De acuerdo. Demos por buena la posibilidad de que, por algún azar fatal, dentro de todas las opciones programáticas, sólo haya series impregnadas de un contenido violento (sin importar si se trata de simples caricaturas o de programas con actores reales). La pregunta, entonces, es la siguiente: ¿Dónde está el contrato que nos obliga a mantener encendido el aparato receptor y además con su respectivo niño frente a la pantalla?

No hay tal. Eventualmente el menor podrá ingeniárselas para violar la prohibición, pero eso no nos libera de la responsabilidad de estar al tanto de lo que los niños ven cotidianamente. La televisión no tiene autonomía para encenderse y aunque lo que se ofrezca en ella sea sólo basura, la decisión para permitir su uso con programas inapropiados es nuestra nada más.
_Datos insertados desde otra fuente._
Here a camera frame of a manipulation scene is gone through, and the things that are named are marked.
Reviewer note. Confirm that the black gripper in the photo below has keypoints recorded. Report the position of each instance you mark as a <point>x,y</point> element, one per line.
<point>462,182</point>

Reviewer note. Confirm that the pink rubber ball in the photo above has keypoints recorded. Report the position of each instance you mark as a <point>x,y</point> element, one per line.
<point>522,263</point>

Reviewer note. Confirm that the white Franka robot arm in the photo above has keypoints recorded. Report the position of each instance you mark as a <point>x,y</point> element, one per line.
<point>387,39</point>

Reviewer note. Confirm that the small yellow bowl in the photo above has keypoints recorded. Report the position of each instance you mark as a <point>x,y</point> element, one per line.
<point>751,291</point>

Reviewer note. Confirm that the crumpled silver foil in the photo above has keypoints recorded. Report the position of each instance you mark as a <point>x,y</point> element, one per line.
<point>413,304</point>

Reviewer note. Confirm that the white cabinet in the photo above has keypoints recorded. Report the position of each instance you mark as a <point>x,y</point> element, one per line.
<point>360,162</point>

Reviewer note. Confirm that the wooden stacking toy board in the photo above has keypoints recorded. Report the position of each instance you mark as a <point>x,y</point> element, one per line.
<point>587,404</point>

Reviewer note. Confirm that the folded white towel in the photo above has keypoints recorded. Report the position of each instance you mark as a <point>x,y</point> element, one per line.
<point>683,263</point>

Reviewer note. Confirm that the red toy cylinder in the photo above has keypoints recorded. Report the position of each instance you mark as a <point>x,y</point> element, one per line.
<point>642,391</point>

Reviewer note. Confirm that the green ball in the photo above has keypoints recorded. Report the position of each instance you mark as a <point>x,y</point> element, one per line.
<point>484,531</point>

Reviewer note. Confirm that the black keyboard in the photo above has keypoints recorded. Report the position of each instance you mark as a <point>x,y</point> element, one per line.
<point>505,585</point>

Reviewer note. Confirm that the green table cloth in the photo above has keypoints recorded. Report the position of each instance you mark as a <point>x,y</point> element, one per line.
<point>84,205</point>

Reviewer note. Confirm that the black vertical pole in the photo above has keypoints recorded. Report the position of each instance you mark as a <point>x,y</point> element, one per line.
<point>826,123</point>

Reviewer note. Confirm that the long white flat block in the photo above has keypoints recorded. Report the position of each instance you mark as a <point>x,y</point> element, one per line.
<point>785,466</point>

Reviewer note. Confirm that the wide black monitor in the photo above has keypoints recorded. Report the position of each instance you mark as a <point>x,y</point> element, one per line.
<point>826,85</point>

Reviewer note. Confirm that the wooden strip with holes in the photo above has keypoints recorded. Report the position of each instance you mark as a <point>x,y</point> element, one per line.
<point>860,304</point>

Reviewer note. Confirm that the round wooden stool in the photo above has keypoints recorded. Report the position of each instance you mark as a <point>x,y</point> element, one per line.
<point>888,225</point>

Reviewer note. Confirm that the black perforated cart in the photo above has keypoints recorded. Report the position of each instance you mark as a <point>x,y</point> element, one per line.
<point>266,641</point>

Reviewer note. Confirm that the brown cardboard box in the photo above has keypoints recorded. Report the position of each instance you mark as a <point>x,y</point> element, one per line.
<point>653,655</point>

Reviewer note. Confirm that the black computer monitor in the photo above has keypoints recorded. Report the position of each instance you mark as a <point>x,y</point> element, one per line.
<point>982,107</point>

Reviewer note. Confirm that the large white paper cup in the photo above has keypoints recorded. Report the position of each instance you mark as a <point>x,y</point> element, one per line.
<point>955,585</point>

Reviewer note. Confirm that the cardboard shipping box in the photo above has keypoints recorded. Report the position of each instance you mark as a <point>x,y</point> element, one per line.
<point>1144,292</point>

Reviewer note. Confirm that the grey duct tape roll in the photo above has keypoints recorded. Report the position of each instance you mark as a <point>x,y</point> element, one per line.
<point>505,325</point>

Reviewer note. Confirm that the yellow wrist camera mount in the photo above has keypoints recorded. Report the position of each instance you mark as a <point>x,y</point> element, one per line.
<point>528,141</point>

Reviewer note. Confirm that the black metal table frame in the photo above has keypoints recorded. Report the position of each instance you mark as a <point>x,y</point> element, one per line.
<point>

Las explicaciones pueden ser tantas, como personas hay. El trabajo, la necesidad de contar con tiempo personal, un compromiso que nos impide permanecer con el niño en todo momento. Cierto, justificaciones que pueden ser muy válidas y, sin embargo, la responsabilidad sigue siendo nuestra.

Cuando dejamos a los hijos a cargo de alguna otra persona —como puede ser una tía, la mamá o el primo— ese adulto toma a su cargo la responsabilidad. De hecho, hasta podemos mantener algún desacuerdo cuando las cosas no funcionan como nosotros esperamos y podemos decidir ya nunca más repetir la experiencia. De cualquier manera, con buenos o malos resultados, el criterio que empleamos fue el del conocimiento que tenemos de la persona.

Abismal diferencia cuando optamos por dejar que la televisión haga las funciones de niñera. Si dejamos a las criaturas frente a la pantalla y sin supervisión, los niños son los que deciden tomando como base la propuesta de los programadores, que en última instancia, nos son unos completos desconocidos.